Saikt Chaudhuri, expert in corporate growth and innovation at the Haas School of Business by UC Berkeley, surprisingly described Trump’s mockery of The Chips Act because one of the greatest bottlenecks for the progress of AI was chip production. According to Chaudhuri, most countries try to promote chip production and import of chips at affordable prices.
“We saw what the defect did in everything from AI to cars,” he said. “In pandemic, the cars had to do with less or less powerful chips in order to only deal with the restrictions on offer.”
The bidet administration helped to cause law management after the start of the Covid 19 pandemic-a lack of chips plunged into factory assembly lines and the inflation plug in the US economy into the recession. In the effort of the investment, the legislators also said about China’s efforts to control Taiwan, which is more than 90% of the advanced computer chip production.
From August 2024, the chips and science act for 23 projects in 15 states supported $ 30 billion, which, according to the trade department, would add 115,000 jobs for processing and construction work. This financing has contributed to collecting private capital and enabling the United States to produce 30% of the most advanced computer chips in the world, from 0% when Trump’s first term of office took place.
The administration promised $ ten billion to support the construction of US chip giefs and reduce the dependency on Asian suppliers, which Washington sees as security weakness. In August, the trade department promised to provide up to 6.6 billion US dollars so that the Taiwan Semiconductor Manufacturing Co. can expand and better ensure that the most advanced microchips are produced domestically for the first time.
But Trump said he believed that companies that conclude these contracts with the federal government like TSMC did not need money to prioritize chip production in the USA
“They needed an incentive. And the incentive will not want to pay at 25, 50 or even 100% tax, ”said Trump.
TSMC held board meetings for the first time in the USA last week. Trump has signaled that if they want to avoid tariffs, companies have to build their plants in the United States – without the aid of the government.
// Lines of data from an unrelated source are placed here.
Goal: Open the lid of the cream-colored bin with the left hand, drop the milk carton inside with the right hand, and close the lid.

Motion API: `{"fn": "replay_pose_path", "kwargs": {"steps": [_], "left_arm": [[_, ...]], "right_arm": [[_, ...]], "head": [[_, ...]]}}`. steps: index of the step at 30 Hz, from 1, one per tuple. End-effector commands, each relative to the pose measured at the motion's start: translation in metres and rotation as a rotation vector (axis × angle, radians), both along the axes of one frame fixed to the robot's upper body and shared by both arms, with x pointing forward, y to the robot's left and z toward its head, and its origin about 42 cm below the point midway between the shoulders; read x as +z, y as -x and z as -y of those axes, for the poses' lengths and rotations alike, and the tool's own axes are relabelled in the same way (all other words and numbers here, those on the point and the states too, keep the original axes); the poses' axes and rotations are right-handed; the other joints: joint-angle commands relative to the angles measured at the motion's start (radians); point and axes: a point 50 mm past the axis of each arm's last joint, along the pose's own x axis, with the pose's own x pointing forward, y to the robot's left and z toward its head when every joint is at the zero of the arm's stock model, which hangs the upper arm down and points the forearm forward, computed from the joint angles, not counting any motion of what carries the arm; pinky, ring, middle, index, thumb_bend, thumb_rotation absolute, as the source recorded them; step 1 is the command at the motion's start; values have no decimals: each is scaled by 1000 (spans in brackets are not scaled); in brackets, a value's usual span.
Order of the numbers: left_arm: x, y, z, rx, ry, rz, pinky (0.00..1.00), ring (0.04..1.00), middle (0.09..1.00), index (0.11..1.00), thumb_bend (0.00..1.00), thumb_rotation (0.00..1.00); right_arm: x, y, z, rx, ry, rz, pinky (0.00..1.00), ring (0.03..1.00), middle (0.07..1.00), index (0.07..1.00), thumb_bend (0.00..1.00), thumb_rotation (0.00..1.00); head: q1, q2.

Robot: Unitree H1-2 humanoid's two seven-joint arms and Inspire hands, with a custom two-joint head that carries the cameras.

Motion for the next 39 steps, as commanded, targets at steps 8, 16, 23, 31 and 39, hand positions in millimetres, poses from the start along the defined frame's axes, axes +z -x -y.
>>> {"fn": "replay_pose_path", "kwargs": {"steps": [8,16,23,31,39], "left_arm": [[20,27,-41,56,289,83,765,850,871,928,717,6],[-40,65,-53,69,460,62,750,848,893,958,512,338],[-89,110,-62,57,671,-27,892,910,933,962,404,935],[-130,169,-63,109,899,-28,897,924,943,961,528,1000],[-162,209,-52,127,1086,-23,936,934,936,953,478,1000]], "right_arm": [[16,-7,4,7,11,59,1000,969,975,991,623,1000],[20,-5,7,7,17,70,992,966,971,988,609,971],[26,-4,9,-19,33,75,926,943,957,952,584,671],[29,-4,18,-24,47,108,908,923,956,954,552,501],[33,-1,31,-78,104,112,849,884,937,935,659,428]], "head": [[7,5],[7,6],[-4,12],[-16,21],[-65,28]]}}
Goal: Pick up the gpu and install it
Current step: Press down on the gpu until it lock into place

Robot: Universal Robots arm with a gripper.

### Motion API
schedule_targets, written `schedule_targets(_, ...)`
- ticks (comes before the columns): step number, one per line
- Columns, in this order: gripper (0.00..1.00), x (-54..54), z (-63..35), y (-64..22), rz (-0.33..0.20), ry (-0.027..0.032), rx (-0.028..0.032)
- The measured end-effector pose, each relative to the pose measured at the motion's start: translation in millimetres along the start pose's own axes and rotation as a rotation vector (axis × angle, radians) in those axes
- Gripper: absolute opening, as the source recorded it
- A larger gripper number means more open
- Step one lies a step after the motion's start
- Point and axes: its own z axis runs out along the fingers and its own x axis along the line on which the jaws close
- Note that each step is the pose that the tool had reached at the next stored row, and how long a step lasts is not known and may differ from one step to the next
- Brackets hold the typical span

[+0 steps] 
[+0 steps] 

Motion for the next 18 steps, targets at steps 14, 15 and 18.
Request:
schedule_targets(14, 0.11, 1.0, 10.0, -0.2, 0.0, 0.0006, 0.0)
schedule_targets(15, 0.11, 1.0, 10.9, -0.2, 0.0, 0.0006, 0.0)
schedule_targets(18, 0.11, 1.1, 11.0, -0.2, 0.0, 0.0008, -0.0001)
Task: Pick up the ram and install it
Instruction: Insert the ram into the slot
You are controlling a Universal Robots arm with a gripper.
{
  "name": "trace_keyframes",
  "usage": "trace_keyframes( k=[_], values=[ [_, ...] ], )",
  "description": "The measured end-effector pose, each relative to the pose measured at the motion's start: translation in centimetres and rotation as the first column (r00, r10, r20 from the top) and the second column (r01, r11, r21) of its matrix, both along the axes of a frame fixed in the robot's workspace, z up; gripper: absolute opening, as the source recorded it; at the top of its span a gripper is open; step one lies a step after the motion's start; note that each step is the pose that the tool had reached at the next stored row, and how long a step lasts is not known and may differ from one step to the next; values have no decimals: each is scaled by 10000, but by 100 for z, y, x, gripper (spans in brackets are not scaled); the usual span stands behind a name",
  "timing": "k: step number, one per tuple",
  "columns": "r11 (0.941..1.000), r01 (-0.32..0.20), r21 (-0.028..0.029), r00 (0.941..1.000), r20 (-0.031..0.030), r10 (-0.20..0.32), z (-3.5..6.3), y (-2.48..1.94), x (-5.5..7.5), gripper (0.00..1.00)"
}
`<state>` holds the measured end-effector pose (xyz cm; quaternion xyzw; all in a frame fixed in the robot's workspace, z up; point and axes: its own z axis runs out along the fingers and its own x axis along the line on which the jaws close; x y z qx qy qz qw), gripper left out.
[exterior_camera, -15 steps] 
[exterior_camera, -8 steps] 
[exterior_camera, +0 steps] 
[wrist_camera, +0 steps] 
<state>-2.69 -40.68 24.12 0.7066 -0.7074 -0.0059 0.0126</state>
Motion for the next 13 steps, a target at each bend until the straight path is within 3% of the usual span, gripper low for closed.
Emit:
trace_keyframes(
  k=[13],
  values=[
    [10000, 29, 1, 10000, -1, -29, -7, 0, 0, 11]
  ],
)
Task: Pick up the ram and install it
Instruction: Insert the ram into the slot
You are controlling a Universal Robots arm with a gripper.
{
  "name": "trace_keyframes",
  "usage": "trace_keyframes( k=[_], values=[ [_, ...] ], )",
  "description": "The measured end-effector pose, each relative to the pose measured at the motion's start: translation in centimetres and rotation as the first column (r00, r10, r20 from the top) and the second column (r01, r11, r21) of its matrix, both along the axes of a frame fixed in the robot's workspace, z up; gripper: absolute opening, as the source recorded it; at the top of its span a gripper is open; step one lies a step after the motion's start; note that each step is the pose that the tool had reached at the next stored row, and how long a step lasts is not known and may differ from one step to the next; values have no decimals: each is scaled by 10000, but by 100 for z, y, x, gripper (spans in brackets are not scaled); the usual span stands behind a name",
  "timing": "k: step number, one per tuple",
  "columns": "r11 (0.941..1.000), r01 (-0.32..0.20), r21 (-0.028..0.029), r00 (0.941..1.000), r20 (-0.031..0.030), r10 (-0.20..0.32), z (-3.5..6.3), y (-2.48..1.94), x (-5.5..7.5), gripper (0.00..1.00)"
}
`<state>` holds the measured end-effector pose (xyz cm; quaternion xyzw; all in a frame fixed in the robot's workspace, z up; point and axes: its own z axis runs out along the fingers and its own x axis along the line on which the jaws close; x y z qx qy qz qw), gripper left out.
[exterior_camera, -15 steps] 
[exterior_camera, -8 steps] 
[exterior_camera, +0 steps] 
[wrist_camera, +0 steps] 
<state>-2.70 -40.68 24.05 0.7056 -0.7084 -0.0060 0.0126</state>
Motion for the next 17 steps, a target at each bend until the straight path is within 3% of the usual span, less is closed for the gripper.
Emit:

Taiwan also sent two high -ranking business officers to Washington to meet the Trump administration to ward off a 100% tariff that has to improve chips.
When the Trump government raises tariffs, Chaudhuri said that it is an immediate concern that the prices of goods that apply semiconductors and chips will raise, since the higher costs associated with tariffs are usually passed on to consumers .
“Whether it is your smartphone, whether it is your play equipment, whether it is your intelligent refrigerator – probably also your intelligent functions of your car – everything we use today has a chip,” he said. Be pretty painful.
Even tech giants like Nvidia will finally feel the pain of the tariffs, although their margins are high enough to absorb the costs at the moment.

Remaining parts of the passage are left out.